### Assigned task
Look for the string "left" in the data below, and copy each line that holds it.

### Data listing
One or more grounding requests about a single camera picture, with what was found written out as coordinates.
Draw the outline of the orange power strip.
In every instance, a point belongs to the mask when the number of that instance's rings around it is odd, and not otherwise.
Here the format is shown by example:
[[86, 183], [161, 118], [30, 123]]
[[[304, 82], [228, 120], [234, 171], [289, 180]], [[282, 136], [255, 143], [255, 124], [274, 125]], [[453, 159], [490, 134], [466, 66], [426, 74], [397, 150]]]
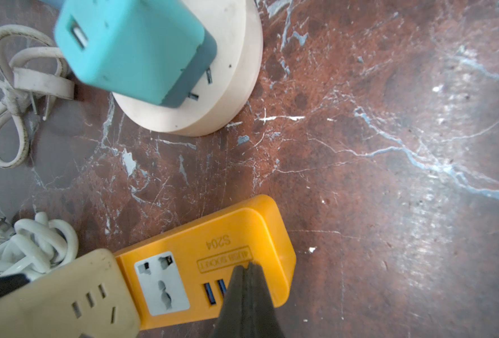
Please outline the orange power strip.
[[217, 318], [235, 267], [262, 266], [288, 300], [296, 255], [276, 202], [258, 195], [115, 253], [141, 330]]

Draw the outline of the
--
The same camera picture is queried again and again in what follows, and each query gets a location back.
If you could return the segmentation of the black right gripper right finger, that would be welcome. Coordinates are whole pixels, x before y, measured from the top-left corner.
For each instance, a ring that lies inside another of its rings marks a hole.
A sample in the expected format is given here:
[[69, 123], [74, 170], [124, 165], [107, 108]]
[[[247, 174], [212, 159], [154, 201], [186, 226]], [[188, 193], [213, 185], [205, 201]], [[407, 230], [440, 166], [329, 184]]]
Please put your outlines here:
==
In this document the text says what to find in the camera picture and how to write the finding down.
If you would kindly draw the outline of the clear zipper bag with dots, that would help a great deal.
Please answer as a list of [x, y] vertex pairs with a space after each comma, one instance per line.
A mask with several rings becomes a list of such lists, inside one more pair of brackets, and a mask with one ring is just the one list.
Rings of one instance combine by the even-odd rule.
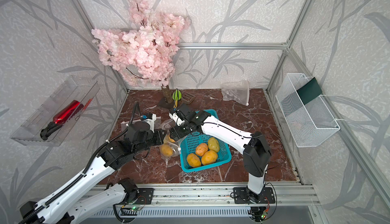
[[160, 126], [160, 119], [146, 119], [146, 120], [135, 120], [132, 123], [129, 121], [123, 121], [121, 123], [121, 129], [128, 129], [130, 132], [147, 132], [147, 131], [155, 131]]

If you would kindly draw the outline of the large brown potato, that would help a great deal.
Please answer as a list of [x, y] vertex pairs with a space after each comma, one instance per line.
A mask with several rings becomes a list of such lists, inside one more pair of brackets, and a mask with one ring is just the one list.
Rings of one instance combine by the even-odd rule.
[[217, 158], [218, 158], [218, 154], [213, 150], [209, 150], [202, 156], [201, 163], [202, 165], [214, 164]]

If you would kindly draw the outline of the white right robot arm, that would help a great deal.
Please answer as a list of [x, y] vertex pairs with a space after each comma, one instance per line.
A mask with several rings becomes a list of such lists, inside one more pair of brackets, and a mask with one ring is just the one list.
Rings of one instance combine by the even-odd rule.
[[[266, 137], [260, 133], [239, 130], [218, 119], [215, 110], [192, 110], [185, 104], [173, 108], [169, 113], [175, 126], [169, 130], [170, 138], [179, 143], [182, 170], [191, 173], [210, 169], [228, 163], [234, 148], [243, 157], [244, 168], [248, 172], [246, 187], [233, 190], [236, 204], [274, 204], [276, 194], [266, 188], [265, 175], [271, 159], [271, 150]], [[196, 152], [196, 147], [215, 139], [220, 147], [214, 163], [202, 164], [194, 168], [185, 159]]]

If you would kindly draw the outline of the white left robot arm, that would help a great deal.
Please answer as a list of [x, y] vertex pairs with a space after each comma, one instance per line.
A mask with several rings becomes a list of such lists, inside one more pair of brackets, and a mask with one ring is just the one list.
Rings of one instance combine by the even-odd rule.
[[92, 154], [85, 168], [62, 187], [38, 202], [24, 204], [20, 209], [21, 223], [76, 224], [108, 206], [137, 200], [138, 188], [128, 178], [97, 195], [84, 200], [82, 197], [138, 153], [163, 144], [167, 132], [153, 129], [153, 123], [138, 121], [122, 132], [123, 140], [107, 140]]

### Answer to this exercise
If you could return the segmentation of the black right gripper right finger, that would be welcome. Coordinates are whole pixels, x before y, measured from the top-left corner.
If you would kindly draw the outline of the white left robot arm, that would help a great deal.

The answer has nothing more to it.